» **Assignment**
While reading through the material below, copy each line that holds the word "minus".

***** Extracted records *****

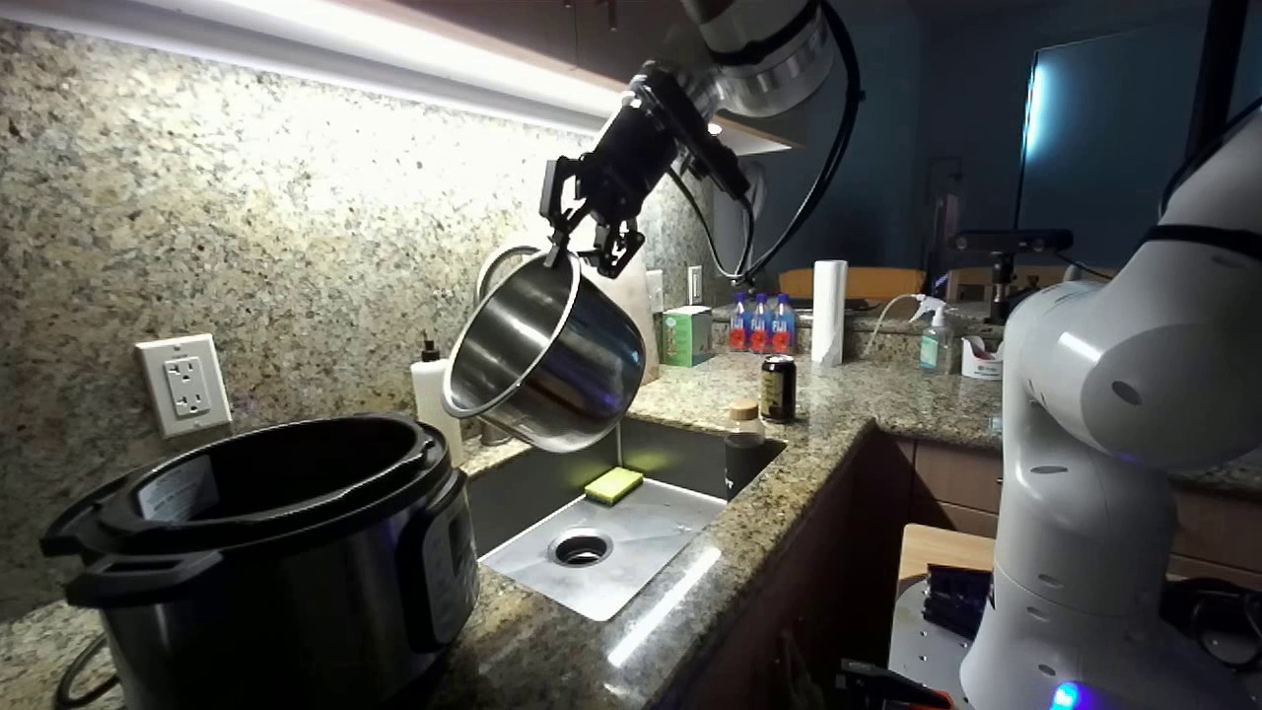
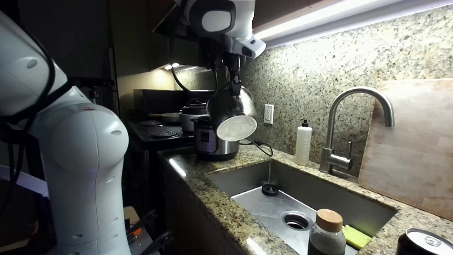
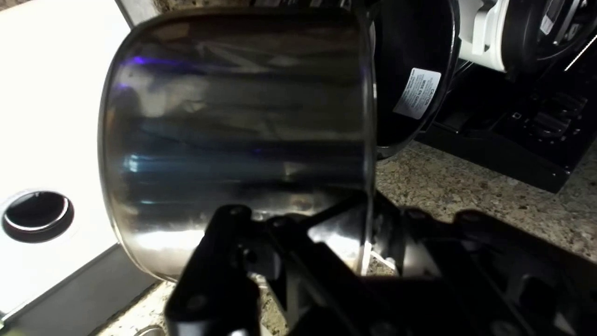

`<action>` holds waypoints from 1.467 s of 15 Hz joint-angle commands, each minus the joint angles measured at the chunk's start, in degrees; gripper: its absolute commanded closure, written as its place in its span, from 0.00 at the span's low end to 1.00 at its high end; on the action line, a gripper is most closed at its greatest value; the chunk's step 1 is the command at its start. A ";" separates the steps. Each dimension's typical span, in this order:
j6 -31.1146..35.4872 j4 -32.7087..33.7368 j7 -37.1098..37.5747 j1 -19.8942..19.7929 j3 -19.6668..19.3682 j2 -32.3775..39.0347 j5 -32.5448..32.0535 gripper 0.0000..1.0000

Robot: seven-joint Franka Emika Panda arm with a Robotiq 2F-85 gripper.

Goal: Put the silver pot into the sink.

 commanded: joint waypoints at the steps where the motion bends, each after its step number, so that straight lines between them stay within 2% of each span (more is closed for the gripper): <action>1: -1.99 -1.94 -2.31 -2.35 -0.85 -3.40 1.02 0.99; 5: -4.01 -3.54 -3.40 -4.48 -2.25 -4.63 0.14 0.98; 12: -9.95 -2.99 -3.88 -9.69 -4.68 -3.96 -5.67 0.99; 22: -13.14 -1.04 -10.95 -11.00 -10.65 1.68 -7.49 0.99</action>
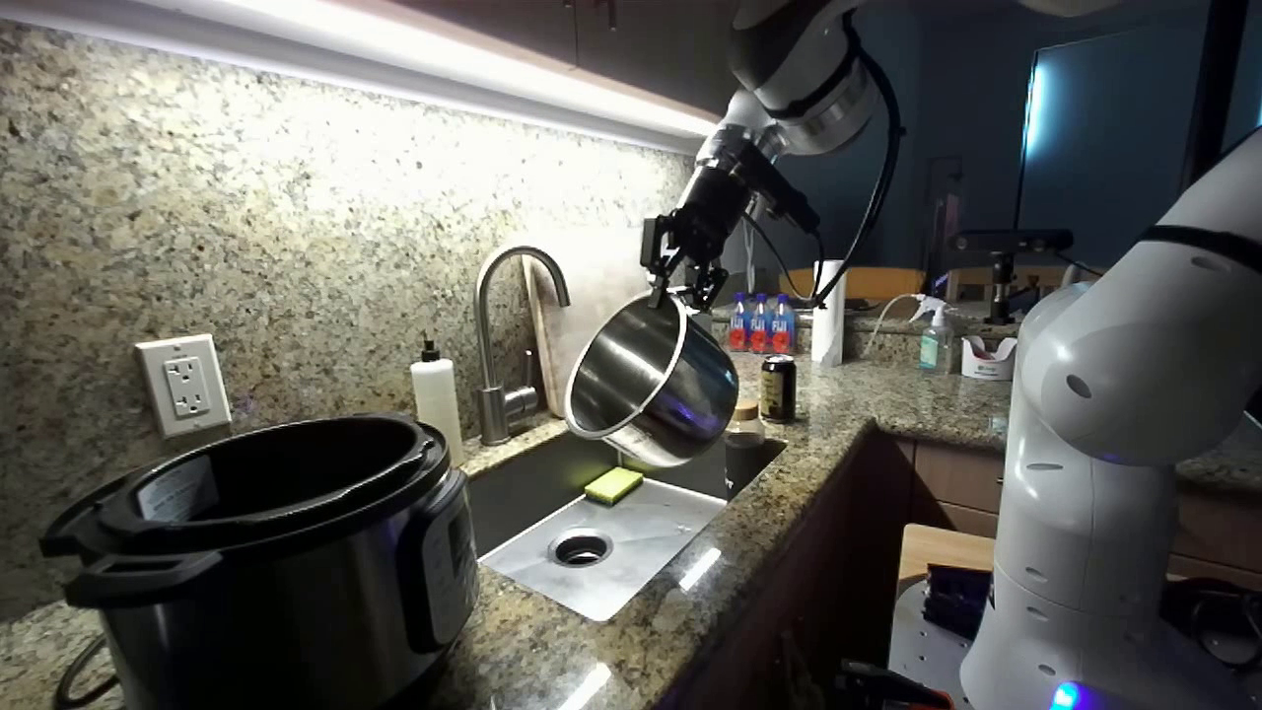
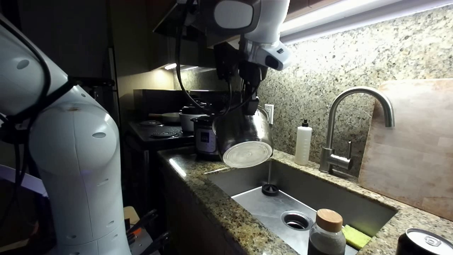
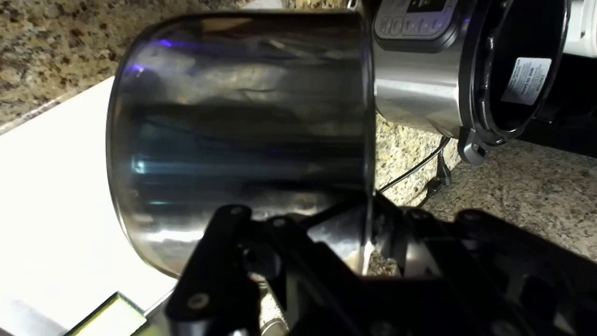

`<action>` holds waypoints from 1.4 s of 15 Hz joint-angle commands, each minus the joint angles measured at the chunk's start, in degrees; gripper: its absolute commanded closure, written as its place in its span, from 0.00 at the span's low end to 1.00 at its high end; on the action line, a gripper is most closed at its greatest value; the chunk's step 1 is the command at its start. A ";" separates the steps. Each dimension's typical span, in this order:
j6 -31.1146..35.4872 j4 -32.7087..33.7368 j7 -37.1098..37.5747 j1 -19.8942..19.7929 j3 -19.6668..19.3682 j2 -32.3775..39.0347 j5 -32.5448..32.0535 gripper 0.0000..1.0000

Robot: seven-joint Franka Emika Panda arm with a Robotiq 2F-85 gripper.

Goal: Put the silver pot into the sink.

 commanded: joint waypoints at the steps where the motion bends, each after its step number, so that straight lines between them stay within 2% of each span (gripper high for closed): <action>1: -1.93 2.81 -3.30 -0.83 -1.18 3.51 0.02 0.99; 10: -2.77 8.93 -7.34 -1.06 -3.12 12.82 0.14 0.99; 21: -8.23 16.79 -12.42 -4.31 -5.30 24.22 -0.73 0.99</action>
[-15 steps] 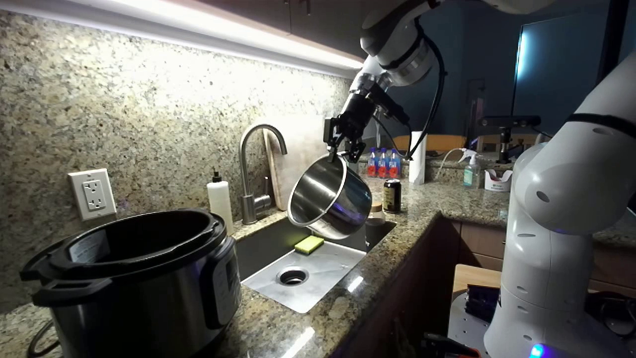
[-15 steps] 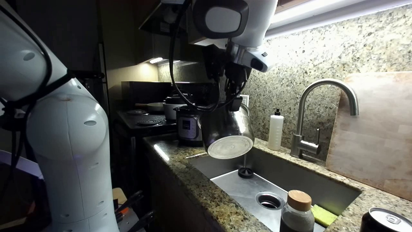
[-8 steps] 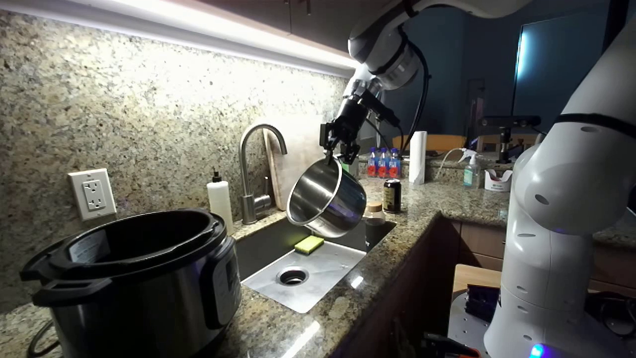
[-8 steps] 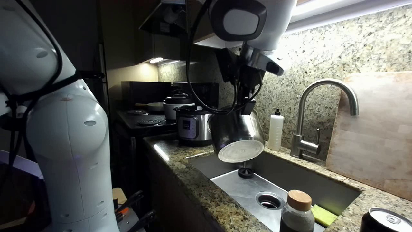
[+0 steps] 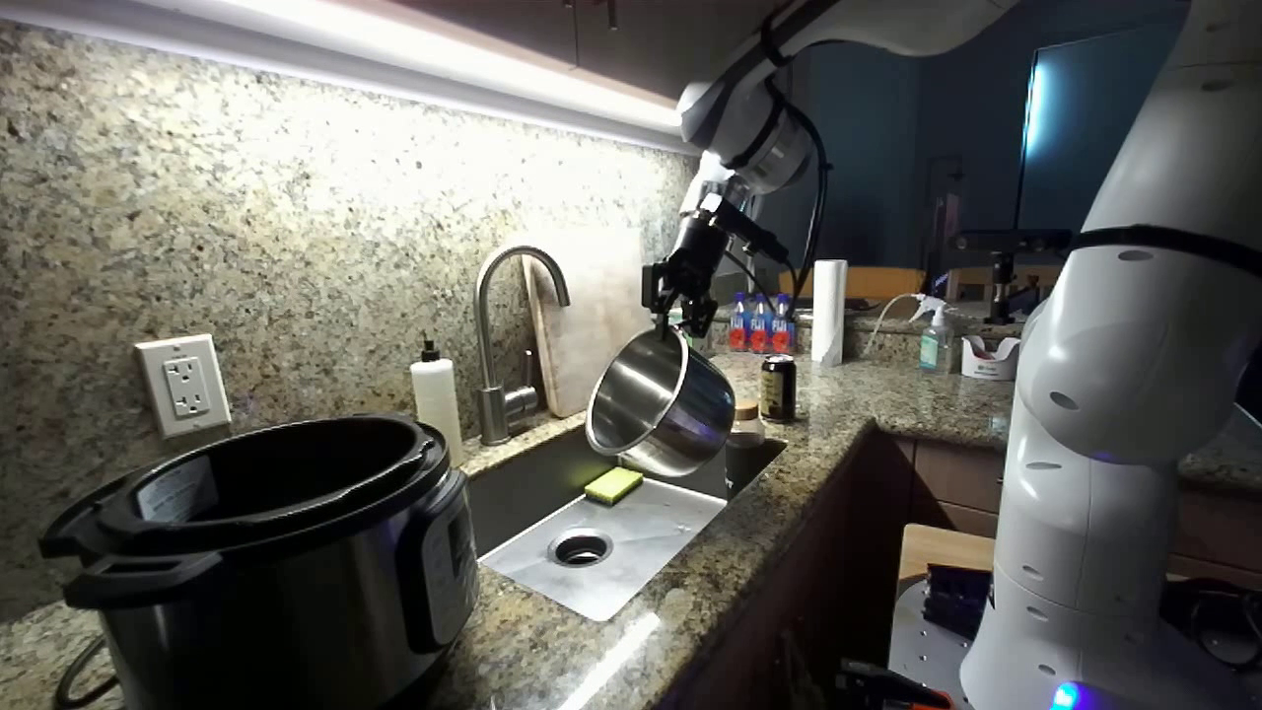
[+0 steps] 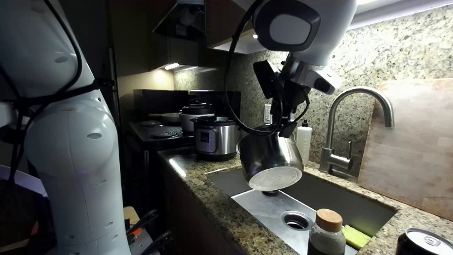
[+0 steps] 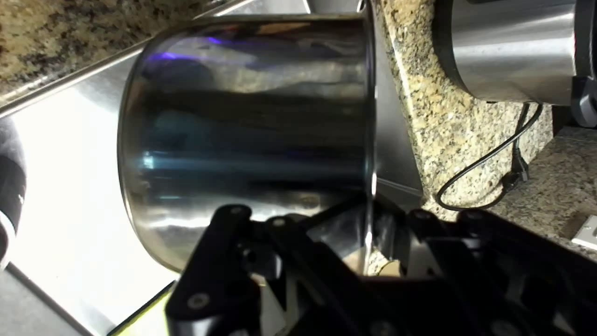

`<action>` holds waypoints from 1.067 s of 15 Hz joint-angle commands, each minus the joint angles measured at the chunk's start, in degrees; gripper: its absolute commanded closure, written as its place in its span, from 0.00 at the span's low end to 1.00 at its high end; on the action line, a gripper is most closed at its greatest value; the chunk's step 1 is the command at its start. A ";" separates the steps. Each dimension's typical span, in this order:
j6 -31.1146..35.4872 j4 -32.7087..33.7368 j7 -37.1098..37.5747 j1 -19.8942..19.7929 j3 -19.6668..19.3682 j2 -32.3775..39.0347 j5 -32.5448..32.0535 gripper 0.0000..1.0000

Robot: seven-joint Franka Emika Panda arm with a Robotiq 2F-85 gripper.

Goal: Put the silver pot into the sink.

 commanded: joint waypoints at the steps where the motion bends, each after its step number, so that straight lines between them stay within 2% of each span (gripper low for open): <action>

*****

» **Result for this task**
`<action>` holds waypoints from 1.467 s of 15 Hz joint-angle commands, each minus the joint angles measured at the chunk's start, in degrees; gripper: its absolute commanded closure, written as its place in its span, from 0.00 at the span's low end to 1.00 at its high end; on the action line, a gripper is most closed at its greatest value; the chunk's step 1 is the command at its start. A ";" separates the steps. Each dimension's typical span, in this order:
`<action>` holds waypoints from 1.4 s of 15 Hz joint-angle commands, each minus the joint angles measured at the chunk's start, in degrees; gripper: its absolute commanded closure, written as its place in its span, from 0.00 at the span's low end to 1.00 at its high end; on the action line, a gripper is most closed at its greatest value; the chunk's step 1 is the command at its start. A ";" separates the steps. Each dimension's typical span, in this order:
`<action>` holds waypoints from 1.067 s of 15 Hz joint-angle commands, each minus the joint angles measured at the chunk's start, in degrees; gripper: its absolute commanded closure, written as its place in its span, from 0.00 at the span's low end to 1.00 at its high end; on the action line, a gripper is most closed at its greatest value; the chunk's step 1 is the command at its start. A ";" separates the steps. Each dimension's typical span, in this order:

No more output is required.